- **Exercise**
The listing below is to be transcribed exactly.
::: Data segment :::
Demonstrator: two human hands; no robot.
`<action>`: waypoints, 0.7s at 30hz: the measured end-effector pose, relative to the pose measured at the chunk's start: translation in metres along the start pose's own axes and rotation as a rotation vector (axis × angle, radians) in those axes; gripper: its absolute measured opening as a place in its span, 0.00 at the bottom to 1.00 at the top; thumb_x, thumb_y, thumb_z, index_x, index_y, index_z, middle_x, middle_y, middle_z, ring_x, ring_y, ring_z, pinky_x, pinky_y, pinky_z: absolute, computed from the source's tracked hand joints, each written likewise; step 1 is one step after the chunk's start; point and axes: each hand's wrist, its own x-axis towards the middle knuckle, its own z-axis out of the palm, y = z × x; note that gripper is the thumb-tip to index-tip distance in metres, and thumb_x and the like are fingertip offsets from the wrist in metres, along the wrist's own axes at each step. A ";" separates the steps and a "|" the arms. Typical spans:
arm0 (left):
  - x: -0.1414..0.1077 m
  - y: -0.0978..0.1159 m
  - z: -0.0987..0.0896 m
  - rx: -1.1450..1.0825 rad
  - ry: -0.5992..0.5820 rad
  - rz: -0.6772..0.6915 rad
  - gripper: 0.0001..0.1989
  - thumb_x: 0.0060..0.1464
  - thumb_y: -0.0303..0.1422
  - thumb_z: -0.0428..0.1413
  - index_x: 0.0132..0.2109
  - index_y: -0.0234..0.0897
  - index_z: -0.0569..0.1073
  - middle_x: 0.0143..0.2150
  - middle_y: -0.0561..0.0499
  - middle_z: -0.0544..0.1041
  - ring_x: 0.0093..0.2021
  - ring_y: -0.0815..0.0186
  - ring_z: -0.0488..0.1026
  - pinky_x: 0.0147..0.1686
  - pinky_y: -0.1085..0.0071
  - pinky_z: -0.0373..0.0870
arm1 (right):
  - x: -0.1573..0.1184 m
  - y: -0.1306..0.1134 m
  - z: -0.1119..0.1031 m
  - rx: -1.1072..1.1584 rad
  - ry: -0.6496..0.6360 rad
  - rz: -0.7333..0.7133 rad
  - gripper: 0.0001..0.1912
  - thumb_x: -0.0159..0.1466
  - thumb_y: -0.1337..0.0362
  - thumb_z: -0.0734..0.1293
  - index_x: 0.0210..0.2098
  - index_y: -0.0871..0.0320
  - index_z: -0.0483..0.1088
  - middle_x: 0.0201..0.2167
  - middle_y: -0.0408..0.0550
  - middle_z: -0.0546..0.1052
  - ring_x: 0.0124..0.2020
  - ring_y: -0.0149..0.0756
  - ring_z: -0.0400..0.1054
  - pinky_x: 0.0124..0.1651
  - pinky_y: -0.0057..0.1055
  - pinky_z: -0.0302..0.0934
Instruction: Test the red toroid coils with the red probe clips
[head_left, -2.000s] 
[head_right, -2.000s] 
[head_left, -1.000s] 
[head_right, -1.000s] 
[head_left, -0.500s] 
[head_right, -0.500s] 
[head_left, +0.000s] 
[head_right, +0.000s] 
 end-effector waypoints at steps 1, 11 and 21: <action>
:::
- **Task result**
Demonstrator: two human hands; no robot.
`<action>`: waypoints, 0.7s at 30hz: the measured end-effector pose, relative to the pose measured at the chunk's start: translation in metres along the start pose's own axes and rotation as a rotation vector (axis × angle, radians) in those axes; gripper: its absolute measured opening as a place in its span, 0.00 at the bottom to 1.00 at the top; thumb_x, thumb_y, thumb_z, index_x, index_y, index_z, middle_x, middle_y, middle_z, ring_x, ring_y, ring_z, pinky_x, pinky_y, pinky_z: absolute, computed from the source's tracked hand joints, each written likewise; step 1 is one step after the chunk's start; point and axes: each hand's wrist, its own x-axis towards the middle knuckle, its own z-axis out of the palm, y = z × x; note that gripper is the thumb-tip to index-tip distance in metres, and thumb_x and the like are fingertip offsets from the wrist in metres, along the wrist's own axes at each step. A ";" separates the steps and a "|" the arms. Typical spans:
arm0 (left):
  - x: -0.1414..0.1077 m
  - y: -0.0978..0.1159 m
  - z: -0.0987..0.0896 m
  - rx: -1.1450..1.0825 rad
  - ry: -0.5992..0.5820 rad
  - rz: -0.6772..0.6915 rad
  - gripper: 0.0001..0.1989
  - thumb_x: 0.0060..0.1464
  - thumb_y: -0.0303..0.1422
  - thumb_z: -0.0428..0.1413
  - index_x: 0.0132..0.2109
  - index_y: -0.0234..0.0897
  - index_z: -0.0569..0.1073
  - middle_x: 0.0143..0.2150
  - middle_y: -0.0561..0.0499
  - middle_z: -0.0544..0.1041
  - ring_x: 0.0093..0.2021
  - ring_y: -0.0815..0.0186
  - ring_z: -0.0488..0.1026
  - pinky_x: 0.0147..0.1686
  - pinky_y: -0.1085..0.0071
  - pinky_z: -0.0373..0.0870
arm1 (right):
  - x: -0.1573..0.1184 m
  - y: -0.1306..0.1134 m
  - z: -0.1119..0.1031 m
  - rx: -1.1072..1.1584 rad
  - ry: -0.6496..0.6360 rad
  - rz: -0.7333..0.7133 rad
  - gripper: 0.0001..0.1912
  - thumb_x: -0.0159..0.1466
  - thumb_y: -0.1337..0.0362
  - thumb_z: -0.0734..0.1293
  - index_x: 0.0210..0.2098
  - index_y: -0.0871..0.0320
  - index_z: -0.0483..0.1088
  - middle_x: 0.0201..0.2167
  - middle_y: -0.0408..0.0550
  - middle_z: -0.0546..0.1052
  - ring_x: 0.0124..0.2020
  - ring_y: -0.0149..0.0756
  - ring_z: -0.0400..0.1054
  - pinky_x: 0.0124..0.1651
  - pinky_y: -0.0057..0.1055
  - pinky_z: -0.0302..0.0934
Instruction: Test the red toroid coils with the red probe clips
[head_left, -2.000s] 
[head_right, -2.000s] 
[head_left, -1.000s] 
[head_right, -1.000s] 
[head_left, -0.500s] 
[head_right, -0.500s] 
[head_left, +0.000s] 
[head_right, +0.000s] 
 end-effector waypoints at steps 1, 11 and 21: <action>

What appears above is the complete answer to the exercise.